:: What the task asks ::
Repeat only the lines below from the one containing "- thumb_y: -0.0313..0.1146" through the one containing "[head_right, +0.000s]", inclusive, exactly as written.

:: Dataset ::
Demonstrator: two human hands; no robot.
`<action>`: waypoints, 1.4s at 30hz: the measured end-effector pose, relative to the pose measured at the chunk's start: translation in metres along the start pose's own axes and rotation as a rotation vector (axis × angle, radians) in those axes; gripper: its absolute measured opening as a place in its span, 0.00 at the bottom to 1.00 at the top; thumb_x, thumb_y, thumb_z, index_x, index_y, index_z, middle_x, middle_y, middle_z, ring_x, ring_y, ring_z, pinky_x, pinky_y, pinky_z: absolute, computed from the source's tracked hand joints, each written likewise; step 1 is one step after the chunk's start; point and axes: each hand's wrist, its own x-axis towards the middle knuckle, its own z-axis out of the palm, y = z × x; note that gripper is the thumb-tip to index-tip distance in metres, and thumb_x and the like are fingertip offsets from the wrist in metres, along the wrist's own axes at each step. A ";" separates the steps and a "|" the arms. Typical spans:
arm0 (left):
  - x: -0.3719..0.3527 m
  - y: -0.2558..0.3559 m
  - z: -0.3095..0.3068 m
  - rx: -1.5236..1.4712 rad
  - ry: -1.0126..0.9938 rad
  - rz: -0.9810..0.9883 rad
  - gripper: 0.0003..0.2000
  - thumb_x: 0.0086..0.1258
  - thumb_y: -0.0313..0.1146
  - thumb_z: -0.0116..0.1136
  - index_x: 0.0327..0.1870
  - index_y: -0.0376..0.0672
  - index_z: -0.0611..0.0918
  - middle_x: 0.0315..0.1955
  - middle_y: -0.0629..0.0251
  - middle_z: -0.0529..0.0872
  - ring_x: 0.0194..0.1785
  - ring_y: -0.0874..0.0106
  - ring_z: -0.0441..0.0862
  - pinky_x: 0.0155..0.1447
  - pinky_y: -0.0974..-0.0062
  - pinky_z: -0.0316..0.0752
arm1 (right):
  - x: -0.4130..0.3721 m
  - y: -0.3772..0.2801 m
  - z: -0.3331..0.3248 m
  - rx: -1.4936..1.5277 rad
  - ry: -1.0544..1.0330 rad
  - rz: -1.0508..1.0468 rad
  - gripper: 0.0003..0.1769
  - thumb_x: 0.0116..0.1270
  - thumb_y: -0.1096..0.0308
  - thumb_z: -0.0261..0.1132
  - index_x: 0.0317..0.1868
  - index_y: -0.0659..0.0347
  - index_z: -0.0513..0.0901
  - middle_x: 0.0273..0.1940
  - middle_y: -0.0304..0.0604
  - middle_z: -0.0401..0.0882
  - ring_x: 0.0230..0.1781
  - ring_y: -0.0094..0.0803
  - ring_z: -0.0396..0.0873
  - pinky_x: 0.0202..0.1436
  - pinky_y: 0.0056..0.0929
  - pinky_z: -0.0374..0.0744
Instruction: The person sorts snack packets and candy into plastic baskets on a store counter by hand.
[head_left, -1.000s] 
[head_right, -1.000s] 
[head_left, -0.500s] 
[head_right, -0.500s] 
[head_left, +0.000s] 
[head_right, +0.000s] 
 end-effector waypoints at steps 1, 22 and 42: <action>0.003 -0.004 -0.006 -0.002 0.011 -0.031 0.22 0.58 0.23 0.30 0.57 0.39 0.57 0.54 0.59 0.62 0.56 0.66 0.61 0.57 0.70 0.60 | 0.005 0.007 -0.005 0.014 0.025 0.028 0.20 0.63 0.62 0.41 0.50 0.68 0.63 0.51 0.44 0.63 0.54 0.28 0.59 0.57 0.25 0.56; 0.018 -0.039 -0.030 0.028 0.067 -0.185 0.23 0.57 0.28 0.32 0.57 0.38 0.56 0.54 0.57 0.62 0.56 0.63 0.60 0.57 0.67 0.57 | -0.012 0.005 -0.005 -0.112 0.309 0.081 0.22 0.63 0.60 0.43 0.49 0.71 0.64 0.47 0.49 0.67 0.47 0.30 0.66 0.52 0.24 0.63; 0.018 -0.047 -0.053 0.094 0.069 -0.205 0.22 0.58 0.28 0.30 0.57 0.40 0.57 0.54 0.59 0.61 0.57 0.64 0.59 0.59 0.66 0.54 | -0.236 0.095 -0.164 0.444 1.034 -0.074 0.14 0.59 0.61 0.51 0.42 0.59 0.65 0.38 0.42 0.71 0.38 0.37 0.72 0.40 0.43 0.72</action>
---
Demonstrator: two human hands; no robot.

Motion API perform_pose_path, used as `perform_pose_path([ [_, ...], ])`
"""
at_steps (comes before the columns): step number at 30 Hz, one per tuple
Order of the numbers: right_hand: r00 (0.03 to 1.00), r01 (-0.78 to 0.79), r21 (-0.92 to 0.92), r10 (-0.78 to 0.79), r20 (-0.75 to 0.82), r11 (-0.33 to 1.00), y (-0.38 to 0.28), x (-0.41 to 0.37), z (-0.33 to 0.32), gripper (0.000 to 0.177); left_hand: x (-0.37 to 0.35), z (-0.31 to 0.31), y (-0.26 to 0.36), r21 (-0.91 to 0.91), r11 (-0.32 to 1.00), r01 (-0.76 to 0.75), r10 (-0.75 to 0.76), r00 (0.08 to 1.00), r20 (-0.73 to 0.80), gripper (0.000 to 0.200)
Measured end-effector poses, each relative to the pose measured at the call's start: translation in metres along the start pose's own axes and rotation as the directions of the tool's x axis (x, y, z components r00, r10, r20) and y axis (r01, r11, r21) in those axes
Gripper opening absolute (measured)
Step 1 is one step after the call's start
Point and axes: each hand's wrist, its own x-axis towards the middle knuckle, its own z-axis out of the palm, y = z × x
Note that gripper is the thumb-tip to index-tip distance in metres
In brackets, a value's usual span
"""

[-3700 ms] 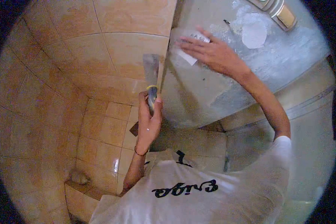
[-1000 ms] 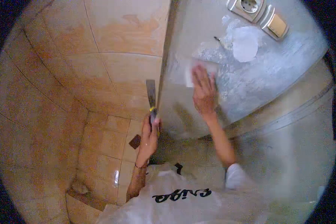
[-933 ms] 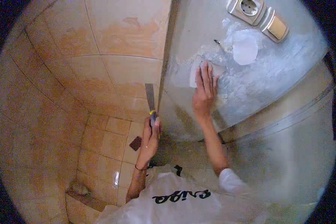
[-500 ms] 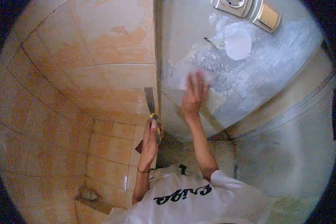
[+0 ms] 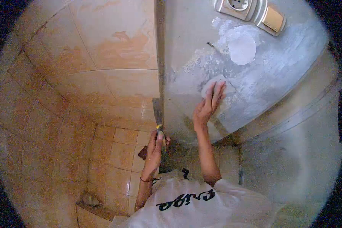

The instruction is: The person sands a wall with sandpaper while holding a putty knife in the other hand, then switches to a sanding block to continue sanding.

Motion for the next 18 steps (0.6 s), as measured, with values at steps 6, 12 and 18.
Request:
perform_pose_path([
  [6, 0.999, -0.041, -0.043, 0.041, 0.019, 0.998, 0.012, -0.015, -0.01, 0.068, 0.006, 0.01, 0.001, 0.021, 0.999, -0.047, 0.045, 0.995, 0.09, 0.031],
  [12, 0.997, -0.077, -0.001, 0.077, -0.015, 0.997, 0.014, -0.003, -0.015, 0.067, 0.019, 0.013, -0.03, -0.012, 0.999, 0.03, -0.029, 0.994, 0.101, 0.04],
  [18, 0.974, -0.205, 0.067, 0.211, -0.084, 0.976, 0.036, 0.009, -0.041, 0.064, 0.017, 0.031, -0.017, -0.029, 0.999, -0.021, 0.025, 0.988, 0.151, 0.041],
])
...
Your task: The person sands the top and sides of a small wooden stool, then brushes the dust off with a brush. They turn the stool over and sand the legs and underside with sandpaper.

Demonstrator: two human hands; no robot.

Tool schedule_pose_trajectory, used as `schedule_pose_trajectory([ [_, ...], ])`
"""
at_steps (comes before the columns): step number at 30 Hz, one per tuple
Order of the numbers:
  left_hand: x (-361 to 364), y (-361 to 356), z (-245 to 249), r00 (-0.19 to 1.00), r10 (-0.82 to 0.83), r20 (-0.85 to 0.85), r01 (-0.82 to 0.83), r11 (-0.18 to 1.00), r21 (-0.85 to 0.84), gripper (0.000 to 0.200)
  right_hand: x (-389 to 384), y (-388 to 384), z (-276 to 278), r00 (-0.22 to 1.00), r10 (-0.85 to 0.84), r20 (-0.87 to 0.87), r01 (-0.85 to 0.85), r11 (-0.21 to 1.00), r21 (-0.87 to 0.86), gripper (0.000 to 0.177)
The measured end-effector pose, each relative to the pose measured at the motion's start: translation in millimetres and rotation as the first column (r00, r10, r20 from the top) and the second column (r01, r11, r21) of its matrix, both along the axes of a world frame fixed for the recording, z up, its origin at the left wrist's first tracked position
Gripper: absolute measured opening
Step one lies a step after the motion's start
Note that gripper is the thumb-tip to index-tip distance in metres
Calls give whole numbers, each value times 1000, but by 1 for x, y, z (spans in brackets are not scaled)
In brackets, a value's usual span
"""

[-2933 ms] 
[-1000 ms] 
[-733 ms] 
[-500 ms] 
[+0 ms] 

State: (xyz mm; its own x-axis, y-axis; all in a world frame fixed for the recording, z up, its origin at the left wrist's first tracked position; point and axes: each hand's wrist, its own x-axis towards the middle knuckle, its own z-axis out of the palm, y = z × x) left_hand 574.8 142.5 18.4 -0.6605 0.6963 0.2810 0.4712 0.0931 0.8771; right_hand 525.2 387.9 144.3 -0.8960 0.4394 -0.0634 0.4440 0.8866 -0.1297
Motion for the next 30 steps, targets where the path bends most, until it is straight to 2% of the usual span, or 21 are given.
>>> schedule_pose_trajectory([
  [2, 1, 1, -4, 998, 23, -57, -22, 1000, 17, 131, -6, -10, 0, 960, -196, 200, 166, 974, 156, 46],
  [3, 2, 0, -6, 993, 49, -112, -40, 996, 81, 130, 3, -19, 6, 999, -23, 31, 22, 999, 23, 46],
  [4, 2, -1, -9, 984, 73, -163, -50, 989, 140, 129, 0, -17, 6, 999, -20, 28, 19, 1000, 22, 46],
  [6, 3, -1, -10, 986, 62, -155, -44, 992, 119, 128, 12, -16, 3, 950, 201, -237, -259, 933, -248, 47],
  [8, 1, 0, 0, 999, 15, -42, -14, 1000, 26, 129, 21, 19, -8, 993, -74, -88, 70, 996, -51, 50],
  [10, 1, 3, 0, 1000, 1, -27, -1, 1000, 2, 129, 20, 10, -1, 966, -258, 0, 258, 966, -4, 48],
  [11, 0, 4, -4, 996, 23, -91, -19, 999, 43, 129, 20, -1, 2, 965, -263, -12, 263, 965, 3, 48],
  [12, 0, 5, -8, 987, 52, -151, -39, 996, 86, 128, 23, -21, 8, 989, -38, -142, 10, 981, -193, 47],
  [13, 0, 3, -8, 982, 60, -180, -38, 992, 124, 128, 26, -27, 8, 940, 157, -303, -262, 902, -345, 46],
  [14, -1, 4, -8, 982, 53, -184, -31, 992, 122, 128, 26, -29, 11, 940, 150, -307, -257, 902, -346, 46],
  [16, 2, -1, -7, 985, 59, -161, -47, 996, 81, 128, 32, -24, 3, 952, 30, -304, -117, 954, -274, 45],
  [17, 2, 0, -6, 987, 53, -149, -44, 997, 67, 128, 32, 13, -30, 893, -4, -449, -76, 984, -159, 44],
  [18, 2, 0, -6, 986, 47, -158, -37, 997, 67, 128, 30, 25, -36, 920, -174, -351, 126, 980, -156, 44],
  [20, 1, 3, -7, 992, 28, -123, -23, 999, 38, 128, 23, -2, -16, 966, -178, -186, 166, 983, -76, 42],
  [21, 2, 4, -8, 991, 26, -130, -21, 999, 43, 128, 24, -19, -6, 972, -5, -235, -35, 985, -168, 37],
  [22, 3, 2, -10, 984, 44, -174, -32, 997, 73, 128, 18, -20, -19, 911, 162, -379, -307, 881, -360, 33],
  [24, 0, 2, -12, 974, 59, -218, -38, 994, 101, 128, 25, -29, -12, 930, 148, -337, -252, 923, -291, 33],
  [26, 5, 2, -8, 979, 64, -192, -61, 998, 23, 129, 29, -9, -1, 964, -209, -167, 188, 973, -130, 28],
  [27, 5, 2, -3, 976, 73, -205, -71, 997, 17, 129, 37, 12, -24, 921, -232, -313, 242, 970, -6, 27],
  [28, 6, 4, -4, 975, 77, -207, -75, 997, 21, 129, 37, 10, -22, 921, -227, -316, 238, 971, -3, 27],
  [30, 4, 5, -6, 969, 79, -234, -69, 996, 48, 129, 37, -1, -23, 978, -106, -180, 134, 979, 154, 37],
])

:: Task output ::
  - thumb_y: -0.0313..0.1146
  - thumb_z: -0.0116..0.1136
  - index_x: 0.0327..0.1870
  - index_y: -0.0376..0.0672
  - index_z: -0.0611..0.0918
  - middle_x: 0.0315..0.1955
  - middle_y: -0.0629..0.0251
  - middle_z: -0.0529..0.0872
  - ring_x: 0.0194..0.1785
  - ring_y: -0.0874..0.0106
  - ring_z: -0.0441..0.0862
  - pinky_x: 0.0155..0.1447
  - pinky_y: -0.0974..-0.0062
  - pinky_z: -0.0316..0.0752
arm1 (right):
  - x: -0.4130..0.3721 m
  - y: -0.3772..0.2801 m
  - z: -0.3331..0.3248 m
  - rx: -1.4936..1.5277 rad
  - ry: -1.0544..1.0330 rad
  - rz: -1.0508..1.0468 rad
  - gripper: 0.0003..0.1769
  - thumb_x: 0.0116..0.1270
  - thumb_y: -0.1096..0.0308
  - thumb_z: -0.0261..0.1132
  - index_x: 0.0317..0.1868
  - index_y: -0.0659..0.0347
  - index_z: -0.0513..0.0901
  - middle_x: 0.0273..0.1940
  - middle_y: -0.0304..0.0604
  - middle_z: -0.0401..0.0882
  - ring_x: 0.0230..0.1781
  - ring_y: -0.0094..0.0803
  - ring_z: -0.0396..0.0873
  - pinky_x: 0.0202..0.1436
  - pinky_y: 0.0056..0.0929
  - pinky_z: -0.0374..0.0744
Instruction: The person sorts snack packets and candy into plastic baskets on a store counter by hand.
[head_left, -1.000s] 
[head_right, -1.000s] 
[head_left, -0.500s] 
[head_right, -0.500s] 
[head_left, +0.000s] 
[head_right, +0.000s] 

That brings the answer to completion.